## WHAT TO PRODUCE
The answer should be each line of the records that contains the word "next"; please copy them all.

## EXTRACTED MATERIAL
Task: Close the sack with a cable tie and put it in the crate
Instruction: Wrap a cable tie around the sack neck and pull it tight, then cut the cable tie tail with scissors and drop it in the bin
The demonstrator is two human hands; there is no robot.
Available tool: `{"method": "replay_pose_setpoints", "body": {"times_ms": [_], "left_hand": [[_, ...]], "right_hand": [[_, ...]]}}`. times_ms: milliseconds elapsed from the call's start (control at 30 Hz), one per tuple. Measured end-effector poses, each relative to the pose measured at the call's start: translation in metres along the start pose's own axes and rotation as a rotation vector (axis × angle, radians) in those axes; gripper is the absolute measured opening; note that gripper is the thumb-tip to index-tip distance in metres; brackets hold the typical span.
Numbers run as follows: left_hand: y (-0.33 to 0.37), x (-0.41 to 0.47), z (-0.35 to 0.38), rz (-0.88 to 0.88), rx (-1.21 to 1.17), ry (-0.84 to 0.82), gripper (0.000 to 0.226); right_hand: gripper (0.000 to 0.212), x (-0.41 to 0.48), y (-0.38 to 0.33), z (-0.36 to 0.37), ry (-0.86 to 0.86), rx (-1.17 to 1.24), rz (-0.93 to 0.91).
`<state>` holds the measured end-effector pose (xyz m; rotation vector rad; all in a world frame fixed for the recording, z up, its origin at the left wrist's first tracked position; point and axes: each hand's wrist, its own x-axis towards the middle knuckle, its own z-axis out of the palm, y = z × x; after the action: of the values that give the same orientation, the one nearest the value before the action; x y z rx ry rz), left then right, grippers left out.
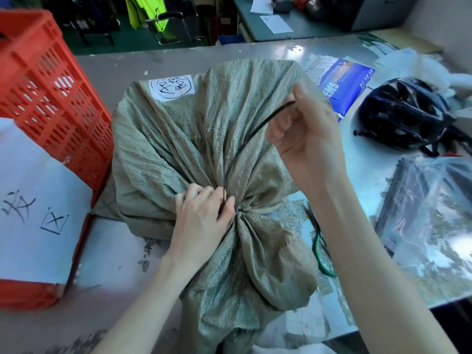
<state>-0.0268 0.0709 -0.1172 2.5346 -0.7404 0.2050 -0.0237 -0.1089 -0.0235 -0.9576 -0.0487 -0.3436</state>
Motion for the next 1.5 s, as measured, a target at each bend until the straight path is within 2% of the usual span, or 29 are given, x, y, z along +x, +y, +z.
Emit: {"method": "replay_pose_setpoints", "body": {"times_ms": [100,167,233,300,367,467,633,767,867,1000,1067,1133,1233,1300,1400,1500], "left_hand": [[-0.004,0.002,0.003,-0.078,-0.138,0.016,0.033],[-0.008,0.001,0.003,-0.144,-0.282,-0.007,0.038],[-0.012,-0.001,0.002,-0.18,-0.375,-0.01,0.037],[-0.012,-0.003,0.0,-0.219,-0.451,-0.003,0.036],[-0.013,-0.003,-0.001,-0.259,-0.523,-0.006,0.035],[-0.014,-0.004,-0.001,-0.299,-0.604,-0.01,0.034],[-0.019,-0.003,0.004,-0.338,-0.73,-0.025,0.029],[-0.025,-0.004,0.008,-0.329,-0.779,-0.017,0.028],[-0.024,-0.005,0.007,-0.32,-0.793,-0.01,0.029],[-0.024,-0.007,0.007,-0.321,-0.815,-0.001,0.03],[-0.025,-0.008,0.01,-0.325,-0.803,0.01,0.032],[-0.026,-0.01,0.012,-0.333,-0.808,0.027,0.036],[-0.024,-0.011,0.012,-0.336,-0.809,0.065,0.042],[-0.023,-0.011,0.01,-0.347,-0.832,0.083,0.044],[-0.024,-0.011,0.008,-0.358,-0.84,0.123,0.042],[-0.027,-0.012,0.008,-0.367,-0.816,0.168,0.039]], "right_hand": [[0.038,-0.019,0.006,-0.006,-0.117,-0.087,0.035],[0.042,-0.033,0.008,-0.02,-0.065,-0.121,0.053],[0.036,-0.048,0.01,-0.039,0.081,-0.235,0.074],[0.023,-0.063,0.015,-0.066,0.282,-0.523,0.12],[0.014,-0.078,0.024,-0.096,0.458,-0.912,0.193],[0.012,-0.102,0.039,-0.139,0.6,-1.385,0.354],[0.023,-0.138,0.06,-0.17,0.425,-1.774,0.76],[0.026,-0.152,0.075,-0.176,0.454,-1.871,0.728],[0.028,-0.155,0.079,-0.18,0.487,-1.829,0.706],[0.033,-0.154,0.076,-0.184,0.511,-1.652,0.684],[0.029,-0.15,0.067,-0.177,0.597,-1.527,0.574],[0.034,-0.144,0.054,-0.16,0.702,-1.34,0.451],[0.04,-0.132,0.031,-0.124,0.755,-1.053,0.236],[0.034,-0.122,0.013,-0.09,0.705,-0.831,0.125],[0.018,-0.112,-0.006,-0.04,0.478,-0.449,0.063],[0.039,-0.104,-0.011,-0.003,0.179,-0.198,0.15]]}}
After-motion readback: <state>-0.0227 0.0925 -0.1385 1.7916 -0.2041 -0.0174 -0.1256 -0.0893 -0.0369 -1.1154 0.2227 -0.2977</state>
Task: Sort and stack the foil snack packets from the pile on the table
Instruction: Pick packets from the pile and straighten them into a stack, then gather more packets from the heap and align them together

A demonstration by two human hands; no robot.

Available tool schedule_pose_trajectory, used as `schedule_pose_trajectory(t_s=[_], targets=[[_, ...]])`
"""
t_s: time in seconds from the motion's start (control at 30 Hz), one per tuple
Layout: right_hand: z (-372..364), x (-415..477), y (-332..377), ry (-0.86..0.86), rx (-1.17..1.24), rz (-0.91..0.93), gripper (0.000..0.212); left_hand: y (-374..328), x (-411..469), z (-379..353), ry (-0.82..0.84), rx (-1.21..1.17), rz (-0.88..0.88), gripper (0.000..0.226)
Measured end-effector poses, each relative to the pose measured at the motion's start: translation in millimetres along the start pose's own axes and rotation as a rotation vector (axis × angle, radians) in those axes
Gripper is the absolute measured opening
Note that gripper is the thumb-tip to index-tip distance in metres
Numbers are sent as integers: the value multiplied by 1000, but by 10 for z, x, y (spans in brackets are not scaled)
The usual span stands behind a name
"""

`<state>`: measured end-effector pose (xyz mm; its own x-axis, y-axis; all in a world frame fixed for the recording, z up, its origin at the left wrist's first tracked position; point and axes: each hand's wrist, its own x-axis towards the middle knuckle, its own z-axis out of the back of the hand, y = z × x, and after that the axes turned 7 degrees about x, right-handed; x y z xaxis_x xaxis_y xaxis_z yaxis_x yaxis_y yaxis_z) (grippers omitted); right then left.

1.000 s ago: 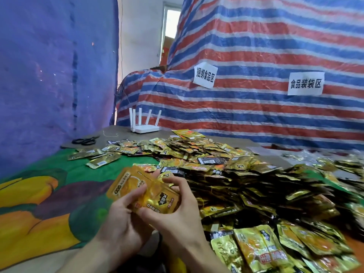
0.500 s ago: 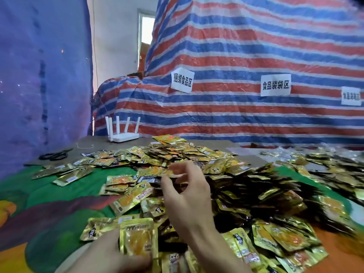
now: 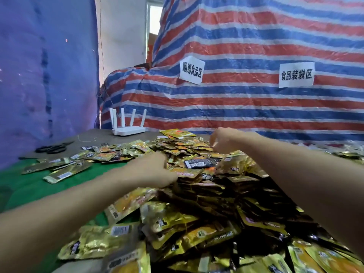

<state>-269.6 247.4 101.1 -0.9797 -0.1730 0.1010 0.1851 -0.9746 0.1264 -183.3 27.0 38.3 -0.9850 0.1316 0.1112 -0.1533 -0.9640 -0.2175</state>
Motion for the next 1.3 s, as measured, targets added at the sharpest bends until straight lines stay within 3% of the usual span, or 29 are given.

## THE ANSWER
Motion for the next 1.5 s, as measured, a target at each bend until the straight path is within 2% of the usual span, or 29 are given, x, y, z along +x, +y, +z.
Motion for the next 1.3 s, as measured, targets added at the sharpest bends until straight lines stay within 3% of the usual span, or 29 are given.

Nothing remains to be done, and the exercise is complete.